#### Your goal:
Output exactly the lines of the listing below that run from the line with "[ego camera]" through the line with "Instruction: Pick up". No pictures.
Data section below:
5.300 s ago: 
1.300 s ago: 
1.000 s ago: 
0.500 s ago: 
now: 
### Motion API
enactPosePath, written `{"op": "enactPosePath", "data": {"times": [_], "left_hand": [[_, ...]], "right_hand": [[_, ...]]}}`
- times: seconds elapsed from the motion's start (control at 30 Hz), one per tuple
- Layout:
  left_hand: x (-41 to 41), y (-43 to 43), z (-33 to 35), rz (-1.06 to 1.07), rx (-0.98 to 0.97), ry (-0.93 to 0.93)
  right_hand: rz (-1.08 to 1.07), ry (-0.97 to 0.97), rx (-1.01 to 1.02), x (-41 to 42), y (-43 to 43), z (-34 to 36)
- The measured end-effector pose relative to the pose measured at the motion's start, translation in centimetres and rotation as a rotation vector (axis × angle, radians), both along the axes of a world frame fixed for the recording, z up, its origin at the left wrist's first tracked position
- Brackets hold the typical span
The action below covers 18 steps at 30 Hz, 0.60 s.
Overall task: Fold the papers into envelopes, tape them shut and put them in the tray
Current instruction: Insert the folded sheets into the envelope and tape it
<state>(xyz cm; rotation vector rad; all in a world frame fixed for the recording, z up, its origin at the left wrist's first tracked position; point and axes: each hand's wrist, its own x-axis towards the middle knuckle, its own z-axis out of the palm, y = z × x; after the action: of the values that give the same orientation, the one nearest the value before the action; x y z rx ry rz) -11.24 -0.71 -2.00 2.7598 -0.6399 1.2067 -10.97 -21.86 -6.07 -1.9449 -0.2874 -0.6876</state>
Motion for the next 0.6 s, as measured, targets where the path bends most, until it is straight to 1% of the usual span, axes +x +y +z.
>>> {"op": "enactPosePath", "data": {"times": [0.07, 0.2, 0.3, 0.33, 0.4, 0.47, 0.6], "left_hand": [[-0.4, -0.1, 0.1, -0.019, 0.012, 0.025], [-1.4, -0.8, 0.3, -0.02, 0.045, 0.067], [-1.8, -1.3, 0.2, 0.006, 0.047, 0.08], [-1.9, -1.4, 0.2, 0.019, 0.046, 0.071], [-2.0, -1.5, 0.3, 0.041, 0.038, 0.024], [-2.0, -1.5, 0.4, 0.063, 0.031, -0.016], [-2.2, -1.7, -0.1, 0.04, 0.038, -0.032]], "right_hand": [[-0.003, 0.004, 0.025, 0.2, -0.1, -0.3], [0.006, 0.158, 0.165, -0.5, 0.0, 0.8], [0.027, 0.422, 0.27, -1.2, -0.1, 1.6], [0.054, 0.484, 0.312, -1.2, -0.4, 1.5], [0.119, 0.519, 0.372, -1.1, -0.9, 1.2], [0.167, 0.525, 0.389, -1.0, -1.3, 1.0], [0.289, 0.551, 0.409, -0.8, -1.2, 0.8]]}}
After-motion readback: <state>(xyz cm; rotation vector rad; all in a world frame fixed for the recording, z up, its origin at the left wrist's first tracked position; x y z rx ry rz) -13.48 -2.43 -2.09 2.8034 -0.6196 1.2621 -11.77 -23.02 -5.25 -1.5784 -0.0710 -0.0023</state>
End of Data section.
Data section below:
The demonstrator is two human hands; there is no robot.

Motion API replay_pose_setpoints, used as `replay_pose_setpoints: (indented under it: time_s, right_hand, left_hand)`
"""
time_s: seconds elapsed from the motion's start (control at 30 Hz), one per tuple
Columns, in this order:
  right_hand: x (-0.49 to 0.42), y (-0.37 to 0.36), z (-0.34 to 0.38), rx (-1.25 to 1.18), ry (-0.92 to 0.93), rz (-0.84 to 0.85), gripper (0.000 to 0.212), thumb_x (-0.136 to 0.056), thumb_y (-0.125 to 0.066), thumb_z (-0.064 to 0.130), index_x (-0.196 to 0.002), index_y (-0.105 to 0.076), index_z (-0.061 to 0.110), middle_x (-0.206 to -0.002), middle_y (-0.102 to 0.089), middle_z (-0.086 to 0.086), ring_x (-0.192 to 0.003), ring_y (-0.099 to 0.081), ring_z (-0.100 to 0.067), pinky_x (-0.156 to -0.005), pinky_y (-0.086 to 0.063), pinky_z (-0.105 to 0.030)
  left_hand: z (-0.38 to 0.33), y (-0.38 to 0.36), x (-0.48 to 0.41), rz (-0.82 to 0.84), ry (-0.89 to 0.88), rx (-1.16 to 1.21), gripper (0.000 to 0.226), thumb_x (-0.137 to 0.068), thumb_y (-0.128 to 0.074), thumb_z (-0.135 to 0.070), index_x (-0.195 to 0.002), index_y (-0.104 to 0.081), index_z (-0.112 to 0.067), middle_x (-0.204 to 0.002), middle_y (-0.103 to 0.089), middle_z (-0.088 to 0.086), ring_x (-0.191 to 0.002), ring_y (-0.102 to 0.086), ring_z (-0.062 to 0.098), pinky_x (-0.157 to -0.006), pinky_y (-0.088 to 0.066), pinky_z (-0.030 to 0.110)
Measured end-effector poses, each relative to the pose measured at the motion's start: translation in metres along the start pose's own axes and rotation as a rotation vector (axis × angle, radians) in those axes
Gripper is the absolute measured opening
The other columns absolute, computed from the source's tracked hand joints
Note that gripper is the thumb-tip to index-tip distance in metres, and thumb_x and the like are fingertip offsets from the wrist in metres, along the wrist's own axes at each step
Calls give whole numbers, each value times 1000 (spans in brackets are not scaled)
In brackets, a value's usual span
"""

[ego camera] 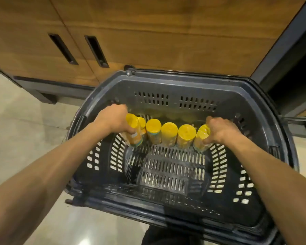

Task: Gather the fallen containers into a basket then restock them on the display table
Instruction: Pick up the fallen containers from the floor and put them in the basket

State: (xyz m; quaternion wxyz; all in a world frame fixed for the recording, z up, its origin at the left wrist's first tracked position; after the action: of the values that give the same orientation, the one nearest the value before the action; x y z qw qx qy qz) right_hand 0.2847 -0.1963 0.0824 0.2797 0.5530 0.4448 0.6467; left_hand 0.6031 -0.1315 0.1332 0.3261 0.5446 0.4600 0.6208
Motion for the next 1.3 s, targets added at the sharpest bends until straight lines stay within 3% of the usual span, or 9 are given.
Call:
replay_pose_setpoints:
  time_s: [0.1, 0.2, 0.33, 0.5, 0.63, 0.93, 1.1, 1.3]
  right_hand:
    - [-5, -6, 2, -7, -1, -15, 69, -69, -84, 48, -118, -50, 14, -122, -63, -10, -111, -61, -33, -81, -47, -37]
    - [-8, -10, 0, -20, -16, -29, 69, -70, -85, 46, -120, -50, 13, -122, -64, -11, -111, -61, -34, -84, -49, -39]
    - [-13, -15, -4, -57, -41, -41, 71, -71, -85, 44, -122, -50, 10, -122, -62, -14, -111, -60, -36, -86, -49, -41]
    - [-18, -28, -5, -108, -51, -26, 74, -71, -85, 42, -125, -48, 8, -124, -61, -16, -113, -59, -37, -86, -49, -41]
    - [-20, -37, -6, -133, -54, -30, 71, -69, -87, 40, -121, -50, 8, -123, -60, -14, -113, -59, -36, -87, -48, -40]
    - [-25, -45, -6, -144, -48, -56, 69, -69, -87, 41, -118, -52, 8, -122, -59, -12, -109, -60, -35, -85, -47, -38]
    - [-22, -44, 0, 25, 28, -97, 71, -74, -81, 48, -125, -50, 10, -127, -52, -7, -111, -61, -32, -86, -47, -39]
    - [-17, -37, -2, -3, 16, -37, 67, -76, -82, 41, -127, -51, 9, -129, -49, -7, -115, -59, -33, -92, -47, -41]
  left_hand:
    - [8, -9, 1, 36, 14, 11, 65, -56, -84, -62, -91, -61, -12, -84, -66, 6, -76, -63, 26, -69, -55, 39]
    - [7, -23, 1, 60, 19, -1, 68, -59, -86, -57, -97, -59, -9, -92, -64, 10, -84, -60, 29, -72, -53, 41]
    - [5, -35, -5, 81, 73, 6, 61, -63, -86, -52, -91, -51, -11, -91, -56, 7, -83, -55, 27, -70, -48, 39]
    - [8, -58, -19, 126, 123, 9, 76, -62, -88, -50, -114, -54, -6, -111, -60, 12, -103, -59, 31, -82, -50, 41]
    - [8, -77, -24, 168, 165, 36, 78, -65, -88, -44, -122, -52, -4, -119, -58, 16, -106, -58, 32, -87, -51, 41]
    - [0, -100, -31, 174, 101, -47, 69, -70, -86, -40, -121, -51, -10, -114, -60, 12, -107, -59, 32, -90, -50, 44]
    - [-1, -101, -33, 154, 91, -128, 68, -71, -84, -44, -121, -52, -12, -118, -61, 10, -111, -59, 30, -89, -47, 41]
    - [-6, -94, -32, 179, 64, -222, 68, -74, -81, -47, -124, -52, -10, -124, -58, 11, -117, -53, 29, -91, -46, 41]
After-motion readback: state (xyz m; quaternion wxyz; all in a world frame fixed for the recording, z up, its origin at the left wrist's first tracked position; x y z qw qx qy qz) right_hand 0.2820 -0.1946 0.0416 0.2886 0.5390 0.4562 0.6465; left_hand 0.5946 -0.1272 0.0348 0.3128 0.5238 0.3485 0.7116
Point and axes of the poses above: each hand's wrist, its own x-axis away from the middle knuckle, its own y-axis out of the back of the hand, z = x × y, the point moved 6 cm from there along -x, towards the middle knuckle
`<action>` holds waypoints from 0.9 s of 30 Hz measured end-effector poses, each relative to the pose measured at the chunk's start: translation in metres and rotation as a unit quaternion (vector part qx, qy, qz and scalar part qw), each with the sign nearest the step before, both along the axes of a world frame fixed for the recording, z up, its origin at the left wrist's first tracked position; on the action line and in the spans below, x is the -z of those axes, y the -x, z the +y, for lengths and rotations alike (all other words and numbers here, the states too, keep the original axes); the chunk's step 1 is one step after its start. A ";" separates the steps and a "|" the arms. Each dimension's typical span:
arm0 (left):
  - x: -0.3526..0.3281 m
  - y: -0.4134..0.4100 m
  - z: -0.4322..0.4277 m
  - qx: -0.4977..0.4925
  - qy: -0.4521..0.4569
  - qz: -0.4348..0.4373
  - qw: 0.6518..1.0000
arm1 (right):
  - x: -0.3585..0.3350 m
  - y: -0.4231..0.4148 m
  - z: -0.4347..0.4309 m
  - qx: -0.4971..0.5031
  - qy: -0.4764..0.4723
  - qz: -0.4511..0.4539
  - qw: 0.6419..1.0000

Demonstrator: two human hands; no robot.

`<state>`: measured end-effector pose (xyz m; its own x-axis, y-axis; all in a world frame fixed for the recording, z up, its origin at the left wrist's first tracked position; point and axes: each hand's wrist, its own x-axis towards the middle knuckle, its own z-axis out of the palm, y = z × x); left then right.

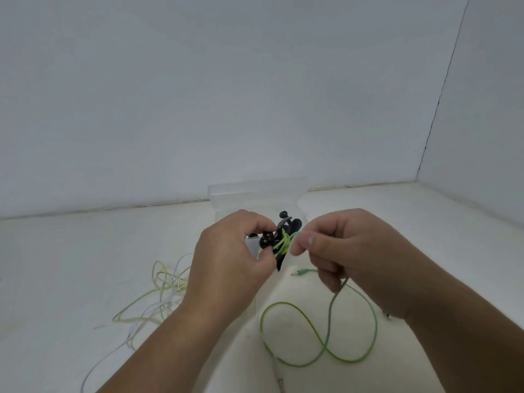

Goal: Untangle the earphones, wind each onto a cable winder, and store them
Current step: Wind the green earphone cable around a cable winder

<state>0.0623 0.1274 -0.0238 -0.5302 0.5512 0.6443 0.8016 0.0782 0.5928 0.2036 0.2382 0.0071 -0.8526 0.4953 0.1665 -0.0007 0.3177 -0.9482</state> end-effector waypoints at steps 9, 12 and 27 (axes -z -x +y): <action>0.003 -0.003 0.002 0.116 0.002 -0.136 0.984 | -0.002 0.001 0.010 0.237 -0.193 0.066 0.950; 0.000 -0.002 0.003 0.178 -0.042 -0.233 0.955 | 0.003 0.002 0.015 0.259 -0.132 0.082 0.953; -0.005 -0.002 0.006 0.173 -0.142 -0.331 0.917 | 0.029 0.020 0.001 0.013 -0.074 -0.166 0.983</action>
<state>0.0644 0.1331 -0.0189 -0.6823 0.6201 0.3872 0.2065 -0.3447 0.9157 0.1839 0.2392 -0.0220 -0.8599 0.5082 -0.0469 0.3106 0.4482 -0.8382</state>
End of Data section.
#### Finished task:
[ego camera] 

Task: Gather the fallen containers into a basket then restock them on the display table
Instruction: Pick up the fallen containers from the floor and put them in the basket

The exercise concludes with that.